Collaborative Channel Equalization: Analysis and Performance Evaluation of Distributed Aggregation Algorithms in WSNs

In wireless sensor networks (WSN), collaboration is a way to improve the quality of data communication between sensor nodes with restricted resources in terms of memory, processing and energy storage. For receive collaboration, various array processing schemes such as receive beamforming and collaborative channel equalization (CCE) can be used for aggregating data received by each node in the network. The key challenge is the limitation on the number of nodes which can collaborate because of the increased computational load and memory demand when the multiple signals are aggregated.
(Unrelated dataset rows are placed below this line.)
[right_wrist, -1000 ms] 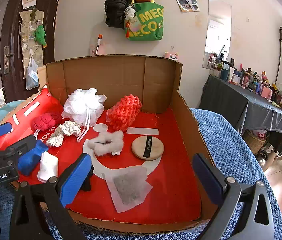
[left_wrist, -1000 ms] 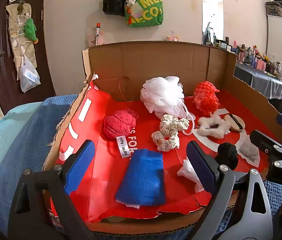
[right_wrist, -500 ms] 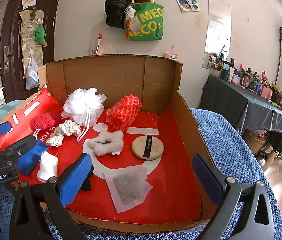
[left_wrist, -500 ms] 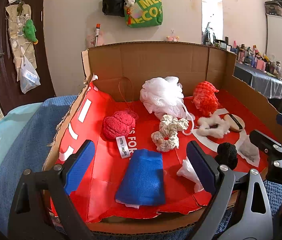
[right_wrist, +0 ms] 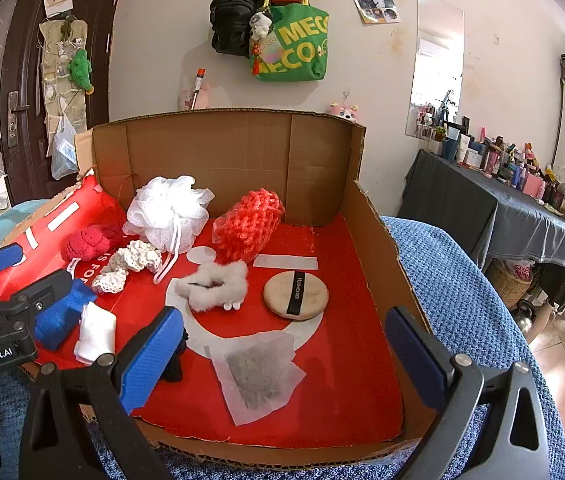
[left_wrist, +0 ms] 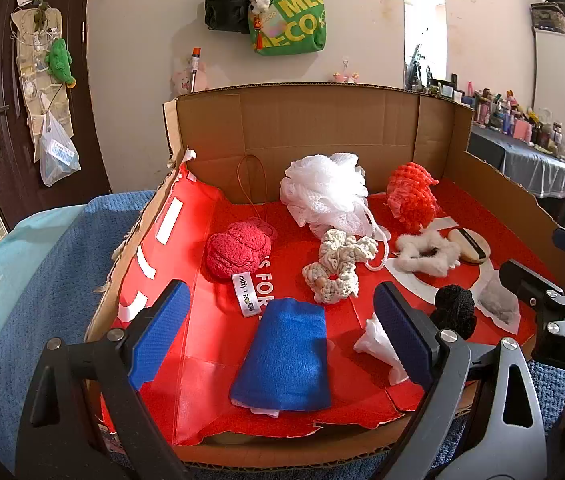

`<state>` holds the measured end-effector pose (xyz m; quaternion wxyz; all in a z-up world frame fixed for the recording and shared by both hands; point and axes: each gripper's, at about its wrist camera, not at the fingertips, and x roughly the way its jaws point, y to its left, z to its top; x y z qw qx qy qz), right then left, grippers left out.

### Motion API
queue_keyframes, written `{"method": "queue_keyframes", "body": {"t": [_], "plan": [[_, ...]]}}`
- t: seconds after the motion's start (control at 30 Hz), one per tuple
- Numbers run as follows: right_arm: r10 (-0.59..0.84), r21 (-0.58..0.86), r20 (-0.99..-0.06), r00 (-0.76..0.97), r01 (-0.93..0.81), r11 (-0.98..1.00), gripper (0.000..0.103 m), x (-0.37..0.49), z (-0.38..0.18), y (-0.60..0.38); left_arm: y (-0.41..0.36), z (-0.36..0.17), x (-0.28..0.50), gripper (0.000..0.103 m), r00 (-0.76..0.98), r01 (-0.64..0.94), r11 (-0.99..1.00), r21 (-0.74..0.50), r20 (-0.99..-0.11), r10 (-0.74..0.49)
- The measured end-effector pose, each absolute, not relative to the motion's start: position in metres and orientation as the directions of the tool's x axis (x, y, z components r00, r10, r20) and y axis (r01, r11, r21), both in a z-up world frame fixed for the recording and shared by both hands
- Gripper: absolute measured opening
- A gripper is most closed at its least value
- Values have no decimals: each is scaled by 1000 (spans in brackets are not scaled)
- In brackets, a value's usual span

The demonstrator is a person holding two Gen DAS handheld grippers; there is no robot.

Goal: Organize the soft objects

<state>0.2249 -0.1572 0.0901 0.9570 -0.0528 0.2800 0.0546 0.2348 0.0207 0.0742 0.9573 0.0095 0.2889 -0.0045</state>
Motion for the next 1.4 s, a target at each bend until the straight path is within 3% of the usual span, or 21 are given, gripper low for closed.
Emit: {"method": "queue_keyframes", "body": {"t": [0.67, 1.0, 1.13, 1.2, 1.4], "plan": [[77, -70, -542, 837, -136, 988, 103, 224, 90, -157, 21, 75, 234, 94, 835, 19, 1000, 11, -550, -10], [126, 9, -512, 850, -141, 990, 103, 186, 107, -169, 16, 104, 187, 94, 866, 44, 999, 7, -500, -35], [104, -15, -508, 855, -130, 991, 103, 162, 111, -169, 14, 108, 163, 95, 859, 51, 999, -9, -510, -48], [101, -25, -506, 856, -131, 991, 103, 148, 112, -170, 13, 108, 154, 101, 854, 53, 998, -14, -518, -53], [108, -6, -566, 817, -135, 991, 103, 128, 107, -171, 5, 93, 135, 101, 803, 68, 997, -20, -592, -67]]}}
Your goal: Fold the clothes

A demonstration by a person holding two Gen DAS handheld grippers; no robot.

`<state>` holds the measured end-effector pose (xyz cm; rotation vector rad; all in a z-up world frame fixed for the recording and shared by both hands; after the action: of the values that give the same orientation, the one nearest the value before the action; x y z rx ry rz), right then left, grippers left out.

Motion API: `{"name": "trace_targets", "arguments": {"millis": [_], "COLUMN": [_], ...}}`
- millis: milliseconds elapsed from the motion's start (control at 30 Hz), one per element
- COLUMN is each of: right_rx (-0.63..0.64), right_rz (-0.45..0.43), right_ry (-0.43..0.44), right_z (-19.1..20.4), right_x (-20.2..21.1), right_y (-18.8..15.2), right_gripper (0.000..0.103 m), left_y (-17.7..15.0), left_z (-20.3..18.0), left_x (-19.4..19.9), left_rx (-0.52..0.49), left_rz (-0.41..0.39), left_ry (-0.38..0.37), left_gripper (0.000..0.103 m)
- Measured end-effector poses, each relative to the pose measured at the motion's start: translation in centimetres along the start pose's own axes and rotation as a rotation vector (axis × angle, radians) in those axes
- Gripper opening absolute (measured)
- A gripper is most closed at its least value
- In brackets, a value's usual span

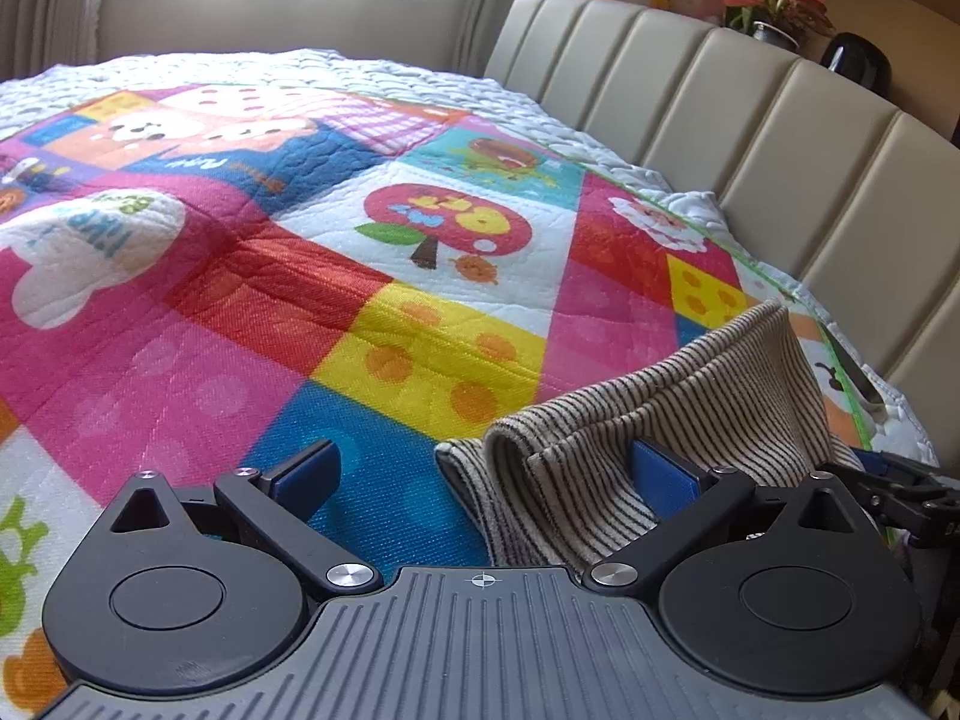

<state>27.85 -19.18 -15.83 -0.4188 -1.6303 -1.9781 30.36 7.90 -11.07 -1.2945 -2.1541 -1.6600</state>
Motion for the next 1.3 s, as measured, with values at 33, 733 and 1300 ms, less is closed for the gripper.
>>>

This problem arises when sensor nodes in a CDMA based WSN collaborate, although the low power property of CDMA technique makes it suitable for WSN applications. Here receive collaboration is investigated in CDMA networks using CCE as the collaboration algorithm. We present two novel distributed signal aggregation algorithms: partial and hierarchical aggregation, which distribute computational load and memory demands on collaborative nodes. The positive impacts of receive collaboration on the signal quality and reliability are confirmed experimentally in a WSN scenario using software radios. Then the requirements of collaborative reception using CCE combined with the novel aggregation methods in terms of computational and memory load, as well as energy consumption are evaluated. The results indicate that the distributed signal aggregation algorithms, especially hierarchical aggregation, have computational and memory requirements less than that of centralized CCE, providing greater flexibility and scalability which enables collaboration in WSNs on a larger scale than previously possible.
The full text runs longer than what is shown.